A 2019 study in *The Journal of Bone and Joint Surgery* found that patients who brought full medical records to their orthopedic consults received more accurate diagnoses 30% faster. That’s not a small edge. That’s the difference between walking out with a clear plan and leaving with more questions than answers.

Before your appointment, gather every relevant document: imaging CDs, PT notes, surgical reports, medication lists. Email them to the clinic ahead of time if possible. Don’t make Dr. Almomani guess.

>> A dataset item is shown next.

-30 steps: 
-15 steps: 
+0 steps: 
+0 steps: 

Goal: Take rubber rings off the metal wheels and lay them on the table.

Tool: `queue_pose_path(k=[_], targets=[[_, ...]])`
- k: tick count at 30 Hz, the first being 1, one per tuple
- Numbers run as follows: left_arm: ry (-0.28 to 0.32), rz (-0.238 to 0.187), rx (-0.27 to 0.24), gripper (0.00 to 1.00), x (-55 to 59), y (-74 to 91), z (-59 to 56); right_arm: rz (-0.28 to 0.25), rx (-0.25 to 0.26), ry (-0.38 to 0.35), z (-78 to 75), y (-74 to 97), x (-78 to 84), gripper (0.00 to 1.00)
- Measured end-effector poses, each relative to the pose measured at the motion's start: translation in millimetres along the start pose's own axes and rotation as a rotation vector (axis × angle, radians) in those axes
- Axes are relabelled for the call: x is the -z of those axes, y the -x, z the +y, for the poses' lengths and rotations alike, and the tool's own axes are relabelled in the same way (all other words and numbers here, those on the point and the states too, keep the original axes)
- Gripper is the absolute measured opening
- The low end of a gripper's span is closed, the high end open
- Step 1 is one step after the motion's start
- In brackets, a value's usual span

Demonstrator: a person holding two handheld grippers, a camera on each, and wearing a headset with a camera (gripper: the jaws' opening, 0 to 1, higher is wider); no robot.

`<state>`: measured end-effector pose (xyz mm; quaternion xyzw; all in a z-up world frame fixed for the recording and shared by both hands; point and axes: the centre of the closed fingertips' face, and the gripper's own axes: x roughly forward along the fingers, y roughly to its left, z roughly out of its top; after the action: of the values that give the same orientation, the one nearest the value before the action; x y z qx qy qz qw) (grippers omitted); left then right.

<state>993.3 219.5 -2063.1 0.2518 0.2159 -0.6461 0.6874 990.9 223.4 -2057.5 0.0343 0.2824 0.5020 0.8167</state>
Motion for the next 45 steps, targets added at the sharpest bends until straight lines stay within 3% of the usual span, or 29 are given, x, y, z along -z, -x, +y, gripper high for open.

EXPECTING IMMEDIATE RESULTS AFTER ONE VISIT

You walk into Dr. Almomani’s office expecting a magic bullet. One conversation, one injection, one prescription—and suddenly you’re pain-free. When he tells you it’ll take weeks of PT or a gradual return to activity, you’re disappointed. You wanted a quick fix.

Orthopedic care doesn’t work like that. Your body didn’t break overnight, and it won’t heal overnight either. A 2023 study in *Sports Health* tracked 500 patients recovering from ACL reconstruction. Those who expected instant results were 50% more likely to abandon their rehab plan within the first month. Their impatience sabotaged their own recovery.

Dr. Almomani’s treatment plans are designed for long-term success, not temporary relief. If he recommends six weeks of physical therapy, it’s because that’s what the evidence shows works. Skipping sessions or rushing the process only sets you back.

Show up ready to commit. Recovery is a marathon, not a sprint. The patients who get the best results are the ones who follow the plan, not the ones who demand shortcuts.

WHAT TO DO INSTEAD

Stop Googling symptoms. Write them down and bring them to your appointment. Don’t wait for pain to “go away”—schedule the consult when it starts. Assume surgery is the last resort, not the first. Bring every medical record you have, even if it seems irrelevant. And walk in with realistic expectations. Dr. Almomani’s job is to fix you, but he can’t do it alone. Your role is to show up prepared, open-minded, and ready to put in the work.

Do these things, and you’ll leave his clinic with a clear path forward—not more confusion.